Is the Protestant view on Sola Scriptura put forth in Mathison's work different than the views of other Protestants today, such as James White? If so, what are the major differences, and has anyone read Mathison's work? Is it good?


----------



## wsw201 (May 9, 2005)

I have read it. Its pretty good.


----------



## Scott (May 9, 2005)

Yes, there are differences. His book is very good and is worth reading. Here is his critique of what he terms "solo scriptura":

http://www.the-highway.com/Sola_Scriptura_Mathison.html

This is actually a chapter from his book. 

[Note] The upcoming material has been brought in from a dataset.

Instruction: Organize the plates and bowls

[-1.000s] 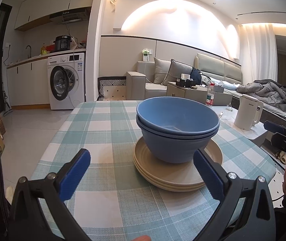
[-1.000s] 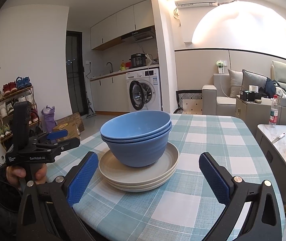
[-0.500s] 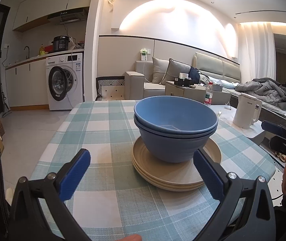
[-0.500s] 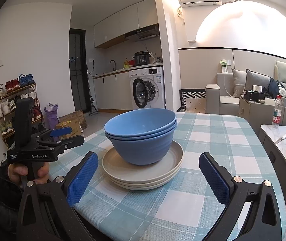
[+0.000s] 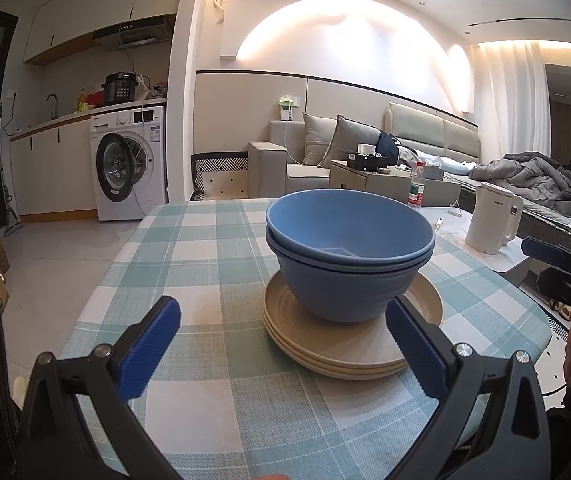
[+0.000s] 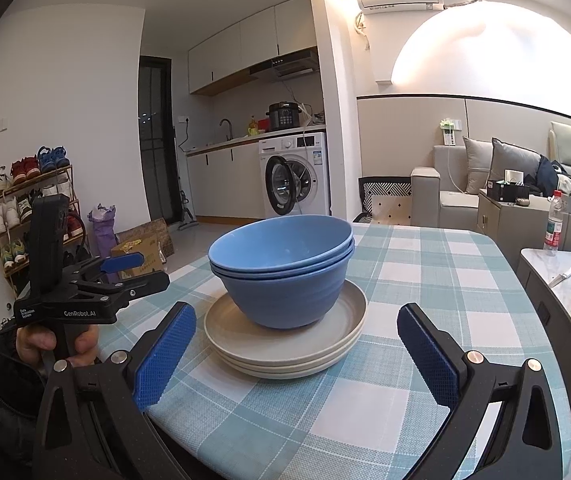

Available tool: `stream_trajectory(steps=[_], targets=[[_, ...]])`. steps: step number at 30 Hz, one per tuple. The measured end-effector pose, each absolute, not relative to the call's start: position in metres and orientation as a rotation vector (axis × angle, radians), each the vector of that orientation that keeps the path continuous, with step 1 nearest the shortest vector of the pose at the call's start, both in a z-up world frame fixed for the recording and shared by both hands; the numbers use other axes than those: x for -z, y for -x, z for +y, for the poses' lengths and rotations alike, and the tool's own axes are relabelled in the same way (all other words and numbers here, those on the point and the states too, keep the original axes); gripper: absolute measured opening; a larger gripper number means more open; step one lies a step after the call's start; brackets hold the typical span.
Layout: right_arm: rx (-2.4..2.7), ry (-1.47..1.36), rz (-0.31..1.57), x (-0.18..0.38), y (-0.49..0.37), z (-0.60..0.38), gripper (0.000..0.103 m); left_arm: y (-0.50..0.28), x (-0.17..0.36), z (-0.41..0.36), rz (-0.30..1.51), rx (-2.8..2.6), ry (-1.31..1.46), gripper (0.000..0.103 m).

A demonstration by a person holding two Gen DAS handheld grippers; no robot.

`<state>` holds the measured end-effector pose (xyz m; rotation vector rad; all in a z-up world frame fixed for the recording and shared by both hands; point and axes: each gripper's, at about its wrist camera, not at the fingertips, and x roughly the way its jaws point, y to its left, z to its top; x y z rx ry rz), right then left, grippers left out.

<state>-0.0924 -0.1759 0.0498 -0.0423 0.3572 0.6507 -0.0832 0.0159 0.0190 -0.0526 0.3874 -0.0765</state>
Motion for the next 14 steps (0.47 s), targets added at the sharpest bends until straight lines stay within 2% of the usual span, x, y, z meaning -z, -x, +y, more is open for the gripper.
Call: stream_trajectory(steps=[14], targets=[[-0.655,0.046,0.364,-0.0481,0.0916,-0.1742,0.102,0.0811,-0.0182,0.0157,0.395,0.087,0.057,0.103]])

The fundamental difference (Mathison's understanding of sola scriptura vs. the broadly evangelical understanding) in views concerns how to resolve interpretive disagreements. If simple persuasion does not work, and there is a need, is there anyone or anything who can resolve the disagreements. For independents (the bulk of evangelicalism these days), the answer is no. For magisterial Protestants (Presbyterian, Anglican, Lutheran, etc), the answer is yes. The Westminster Confession, for example, says that controversies of faith should be referred to church courts. These courts are to be obeyed not only b/c they are consistent with God's word but also b/c of they have a power derived from God's ordinance. 

Scott


----------



## RamistThomist (May 9, 2005)

In some ways Mathison tries to take the teeth out of the Romanist argument. Mathison shows that Romanists have read into early accounts of Scripture & Tradition later developments of Romanists doctrine. In other words, a Romanist will read into a verse taht says, "hold to the traditions" and they will think, "See there! Paul affirms oral tradition and all the baggage that entails." Not the case, Mathison shows that the Church Fathers spoke of tradition & scripture interpreted by the rule of faith.


----------



## WrittenFromUtopia (May 9, 2005)

So is Mathison's book better than, James White's, for example? Different approach?


----------



## DTK (May 9, 2005)

> _Originally posted by WrittenFromUtopia_
> Is the Protestant view on Sola Scriptura put forth in Mathison's work different than the views of other Protestants today, such as James White? If so, what are the major differences, and has anyone read Mathison's work? Is it good?


Perhaps so in terms of emphases. This is the review he wrote of another work on _sola Scriptura_...
http://www.ligonier.org/review/revheader.php?resourceid=657

I have had some very gracious and personal exchanges with Dr. Mathison on this issue. I respect him greatly, and we were both writing our works simultaneously, though his was published first. The next to the last paragraph in the review (mentioned above) discloses what Dr. Mathison thought was lacking in our work. 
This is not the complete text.